Pippin struggled to work the catch on Merry's pink maribou muzzle. He was still a bit dazed by the screaming and sudden blaze of light, wind and a water; especially after such a comfy warm (and above all muffled) ride.
"Coz, will you stop shaking your head like that... Look if you don't stop all this buggering about I'll end up making it tighter not looser. And there's only so many minutes that elf-princess can last with her tongue in smelly socks mouth, she'll need to breath soon..."  
His frown brightened "Mind you that may give us a few more minutes to slip this off you!"

Once Merry regained the feeling in his hands (they had fallen asleep in his efforts to remove his muzzle and collar) he joined his efforts with Pippin's and the muzzle was removed. Merry rubbed his jaw with relief and said, "Thanks, Pip, I owe you one. Or rather, I'll deduct one pint of ale from the thirty that you have yet to pay me back for."
Merry looked around curiously. "Where did Venus the Princess of Platitudes drop us anyway? And have you seen Frodo lately? He'll need another application of cellulite cream to hold him together, or we'll be taking him into Rivendell in a cup of cocoa."

Arwen was quite indignant about the whole thing.  
She had messed up the water-horse-spell-thingy, which was really a pity because now she could not be the cinematic heroine.  
On the other hand it might have been a stroke of luck, as she found out when checking her spellbook again. She had been mispronouncing some words in the spell and what they would have gotten would be Water Goats, which would have been an epic disaster for her perfect image.  
And her brothers would never, EVER let her forget it.
So instead of yelling at Aragorn again, she did the most natural thing for her to do whenever he was in less than a foot distance of her.
Purely a reflex, really.
She only paused to see Glory totally stealing the moment, and had to press her face into Aragorn's again, this time to stifle her most unelvish laughter.
She quickly pulled herself together though, and tearing herself loose from the Ranger she walked up to Glofindel.
"Hiya Glorf-man!" she said cheerfully. "You sure got here pretty fast. Doesn't Elvish telephathy like, totally rock? I mean, you know, you knew exactly how to perfectly blend into my perfect plan of scaring those wraiths into the water. Boy, did you scare them good! They were, like, horrified just to look at you, really. Love the new look, by the way," she added sweetly.

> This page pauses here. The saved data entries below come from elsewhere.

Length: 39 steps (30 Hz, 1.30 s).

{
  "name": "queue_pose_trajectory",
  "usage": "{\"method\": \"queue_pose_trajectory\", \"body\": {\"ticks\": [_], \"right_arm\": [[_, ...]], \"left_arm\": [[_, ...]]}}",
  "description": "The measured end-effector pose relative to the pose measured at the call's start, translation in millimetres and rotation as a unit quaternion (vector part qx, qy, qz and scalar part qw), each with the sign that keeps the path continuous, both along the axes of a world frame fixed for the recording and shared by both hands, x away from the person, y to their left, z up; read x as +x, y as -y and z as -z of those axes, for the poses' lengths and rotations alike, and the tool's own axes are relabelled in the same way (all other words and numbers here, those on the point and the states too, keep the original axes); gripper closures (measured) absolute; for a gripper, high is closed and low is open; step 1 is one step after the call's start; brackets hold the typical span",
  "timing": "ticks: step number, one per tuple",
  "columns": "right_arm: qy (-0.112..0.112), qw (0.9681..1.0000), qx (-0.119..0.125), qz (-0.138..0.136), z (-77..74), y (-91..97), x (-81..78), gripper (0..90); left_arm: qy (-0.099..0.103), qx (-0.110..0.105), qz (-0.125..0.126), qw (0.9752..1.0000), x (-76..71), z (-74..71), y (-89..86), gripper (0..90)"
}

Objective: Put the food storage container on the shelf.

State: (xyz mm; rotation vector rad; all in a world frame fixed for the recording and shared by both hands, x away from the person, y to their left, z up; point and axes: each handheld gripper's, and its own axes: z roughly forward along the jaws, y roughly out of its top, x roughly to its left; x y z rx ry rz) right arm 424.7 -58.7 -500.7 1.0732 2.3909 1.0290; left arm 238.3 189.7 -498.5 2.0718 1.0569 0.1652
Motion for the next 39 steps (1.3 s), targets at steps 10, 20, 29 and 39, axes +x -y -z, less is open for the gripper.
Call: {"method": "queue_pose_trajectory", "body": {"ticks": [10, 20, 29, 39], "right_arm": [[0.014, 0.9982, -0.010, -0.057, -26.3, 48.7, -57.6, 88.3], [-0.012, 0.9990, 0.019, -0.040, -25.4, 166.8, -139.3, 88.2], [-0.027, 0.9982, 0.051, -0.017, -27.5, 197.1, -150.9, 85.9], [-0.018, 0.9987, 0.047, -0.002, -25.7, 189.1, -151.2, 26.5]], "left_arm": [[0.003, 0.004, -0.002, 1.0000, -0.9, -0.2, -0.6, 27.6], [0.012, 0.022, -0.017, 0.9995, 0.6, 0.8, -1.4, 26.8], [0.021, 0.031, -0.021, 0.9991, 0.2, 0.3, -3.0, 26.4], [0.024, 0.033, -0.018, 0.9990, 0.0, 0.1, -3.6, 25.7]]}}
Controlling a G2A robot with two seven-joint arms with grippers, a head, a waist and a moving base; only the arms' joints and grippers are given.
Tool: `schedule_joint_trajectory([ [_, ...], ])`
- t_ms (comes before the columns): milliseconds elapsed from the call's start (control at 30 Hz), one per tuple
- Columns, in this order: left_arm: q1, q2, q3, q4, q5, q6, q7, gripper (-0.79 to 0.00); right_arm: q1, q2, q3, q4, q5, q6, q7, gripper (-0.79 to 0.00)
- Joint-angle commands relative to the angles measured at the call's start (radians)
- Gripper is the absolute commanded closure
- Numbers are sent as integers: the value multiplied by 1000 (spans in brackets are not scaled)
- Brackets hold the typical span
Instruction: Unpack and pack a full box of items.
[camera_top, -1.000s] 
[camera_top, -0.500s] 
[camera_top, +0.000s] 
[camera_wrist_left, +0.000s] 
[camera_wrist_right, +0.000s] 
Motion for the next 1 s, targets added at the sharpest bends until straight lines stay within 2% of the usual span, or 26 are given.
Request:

Glorfindel smiled, patted Arwen on the cheek, and said, "Who loves ya, Baby?" then turned and pulled a lollypop out of his pocket.  
This sugary candy called to the peeping Hobbit at his feet, causing the marshmallowy hobbit (Blobbit?) to heave and sigh.  He thought quickly, and  picked up the poor creature and carried him to the Elven Medical Services to see if anything could be done to save him . . . humming under his breath as he stode down the hall . . .  
Who can take a rainbow . . .

Aragorn was once again in a daze of Arwen-ness. He vaguely directed the white horse across the water after the rest of the party. Rivendell wasn't that far away from here. Hopefully Frodo would still have enough resemblence to a hobbit when they got there to solidify him again. It would truly be a tragedy were they to accidentally fix him in the wrong shape!

Frodo's only recollections of this terrible time were vaguely gauzy dreams of Elven architecture drifting by, like slowly melting marshmallows in hot milk....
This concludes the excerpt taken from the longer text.